Abrams, who will be on Sunday's panel, notes that The Immigrant's Haskell is typical in that he chose to become a peddler in the United States, a common occupation for Jewish-American refugees here. But he's also an anomaly when he lands in Galveston, Texas, where necessity demands some degree of assimilation with the non-Jewish community around him. In a kind of cultural tradeoff, says Abrams, he learns to blend in.

"Some of it depends on the resources you bring with you," says CU-Boulder history professor Patricia Limerick, who moderates Monday's symposium panel. "Transferable higher-education degrees, cash, connections -- all these things can make an enormous difference in the kinds of opportunities found." But you ask Limerick, immigrants bring resources of another kind, and American immigration issues are now more relevant than ever.

"Here's a nation formed by immigration, which should make it one of the great Monterey language schools of the world," she states. "What happened?" In a country built on a foundation of dozens of world cultures, she observes, "no one speaks Pashtun, no one speaks Arabic.

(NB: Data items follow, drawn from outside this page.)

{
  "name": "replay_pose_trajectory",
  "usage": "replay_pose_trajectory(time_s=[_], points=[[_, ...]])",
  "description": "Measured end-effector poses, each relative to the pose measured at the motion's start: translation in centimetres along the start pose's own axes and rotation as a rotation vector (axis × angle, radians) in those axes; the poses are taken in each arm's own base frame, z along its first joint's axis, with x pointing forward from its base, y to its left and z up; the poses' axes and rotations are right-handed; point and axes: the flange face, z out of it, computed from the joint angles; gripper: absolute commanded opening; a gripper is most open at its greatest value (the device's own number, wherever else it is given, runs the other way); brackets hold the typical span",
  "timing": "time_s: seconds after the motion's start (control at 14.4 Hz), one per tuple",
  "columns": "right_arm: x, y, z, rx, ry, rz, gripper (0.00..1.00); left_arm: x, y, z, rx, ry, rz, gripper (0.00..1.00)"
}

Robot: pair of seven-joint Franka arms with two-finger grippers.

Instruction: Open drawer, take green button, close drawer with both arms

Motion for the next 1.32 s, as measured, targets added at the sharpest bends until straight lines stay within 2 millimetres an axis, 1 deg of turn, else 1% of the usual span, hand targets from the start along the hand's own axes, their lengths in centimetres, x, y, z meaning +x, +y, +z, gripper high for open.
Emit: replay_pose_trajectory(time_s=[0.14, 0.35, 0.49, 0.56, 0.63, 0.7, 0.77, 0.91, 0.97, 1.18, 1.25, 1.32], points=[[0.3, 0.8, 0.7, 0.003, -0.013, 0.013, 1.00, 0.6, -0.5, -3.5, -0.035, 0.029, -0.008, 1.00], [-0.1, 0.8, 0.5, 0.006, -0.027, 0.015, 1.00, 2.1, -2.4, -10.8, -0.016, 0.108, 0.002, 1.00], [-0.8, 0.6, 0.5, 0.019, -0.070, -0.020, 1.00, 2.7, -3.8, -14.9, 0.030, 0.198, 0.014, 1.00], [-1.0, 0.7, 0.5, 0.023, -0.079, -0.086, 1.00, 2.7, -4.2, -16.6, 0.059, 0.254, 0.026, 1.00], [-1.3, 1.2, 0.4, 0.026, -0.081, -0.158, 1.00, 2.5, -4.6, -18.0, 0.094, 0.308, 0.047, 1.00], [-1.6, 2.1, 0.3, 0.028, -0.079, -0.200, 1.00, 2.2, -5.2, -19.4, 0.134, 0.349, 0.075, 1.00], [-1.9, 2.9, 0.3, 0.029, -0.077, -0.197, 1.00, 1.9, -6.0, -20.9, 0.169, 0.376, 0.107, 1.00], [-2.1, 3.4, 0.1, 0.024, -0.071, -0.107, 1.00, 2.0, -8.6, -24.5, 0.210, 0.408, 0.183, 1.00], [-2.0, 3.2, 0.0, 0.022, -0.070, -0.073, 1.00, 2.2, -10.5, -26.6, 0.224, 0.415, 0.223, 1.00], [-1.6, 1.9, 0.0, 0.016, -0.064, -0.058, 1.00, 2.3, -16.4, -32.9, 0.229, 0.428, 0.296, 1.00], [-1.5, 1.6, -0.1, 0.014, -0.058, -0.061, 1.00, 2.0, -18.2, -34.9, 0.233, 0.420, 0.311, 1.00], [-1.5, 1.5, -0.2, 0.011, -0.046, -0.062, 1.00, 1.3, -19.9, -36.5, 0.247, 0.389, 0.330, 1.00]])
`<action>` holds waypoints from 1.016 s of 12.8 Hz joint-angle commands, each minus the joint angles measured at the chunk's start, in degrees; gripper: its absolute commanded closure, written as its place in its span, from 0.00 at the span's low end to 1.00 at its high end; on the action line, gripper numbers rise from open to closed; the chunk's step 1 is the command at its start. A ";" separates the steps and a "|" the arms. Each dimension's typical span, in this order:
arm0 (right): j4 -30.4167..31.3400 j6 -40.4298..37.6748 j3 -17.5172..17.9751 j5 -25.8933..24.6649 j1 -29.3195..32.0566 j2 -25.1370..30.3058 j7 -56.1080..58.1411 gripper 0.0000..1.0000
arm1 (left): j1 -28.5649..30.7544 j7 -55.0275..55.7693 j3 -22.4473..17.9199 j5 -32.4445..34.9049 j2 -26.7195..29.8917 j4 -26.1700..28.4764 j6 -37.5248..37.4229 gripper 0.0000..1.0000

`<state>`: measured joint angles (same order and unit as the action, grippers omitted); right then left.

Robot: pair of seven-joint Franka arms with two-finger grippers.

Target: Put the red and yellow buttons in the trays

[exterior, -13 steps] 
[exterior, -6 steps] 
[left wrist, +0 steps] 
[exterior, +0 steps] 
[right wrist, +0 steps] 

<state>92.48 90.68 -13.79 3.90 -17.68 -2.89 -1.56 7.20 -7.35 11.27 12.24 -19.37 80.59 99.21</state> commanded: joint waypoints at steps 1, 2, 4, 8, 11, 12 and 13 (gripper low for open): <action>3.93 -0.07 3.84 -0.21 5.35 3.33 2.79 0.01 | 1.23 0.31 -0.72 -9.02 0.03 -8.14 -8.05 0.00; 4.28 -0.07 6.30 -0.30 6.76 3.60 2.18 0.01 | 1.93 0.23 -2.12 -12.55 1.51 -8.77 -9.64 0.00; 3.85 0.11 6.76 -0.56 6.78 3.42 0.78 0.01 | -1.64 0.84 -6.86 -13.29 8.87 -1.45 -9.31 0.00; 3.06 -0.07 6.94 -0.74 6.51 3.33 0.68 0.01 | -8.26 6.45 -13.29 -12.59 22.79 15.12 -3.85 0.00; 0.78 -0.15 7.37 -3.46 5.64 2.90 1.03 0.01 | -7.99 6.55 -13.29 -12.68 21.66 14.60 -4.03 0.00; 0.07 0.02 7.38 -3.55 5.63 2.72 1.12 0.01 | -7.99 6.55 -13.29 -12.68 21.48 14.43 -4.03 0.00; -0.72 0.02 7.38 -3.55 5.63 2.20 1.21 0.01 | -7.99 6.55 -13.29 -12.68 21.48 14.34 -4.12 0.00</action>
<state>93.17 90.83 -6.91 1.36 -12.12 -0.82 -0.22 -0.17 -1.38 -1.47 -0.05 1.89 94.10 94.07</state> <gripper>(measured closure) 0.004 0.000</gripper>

We have this great intellectual resource, yet out of some kind of anxiety about wanting to blend in, nobody wants to remain different. Somehow, we've squished that resource."

But Limerick is hopeful. Renewed trans-cultural awareness could be growing in an America injured by terrorism and beset by a whole new body of playing rules. "A shift in perspective is waiting to happen," she says. "What we perceive as a burden is actually a treasure."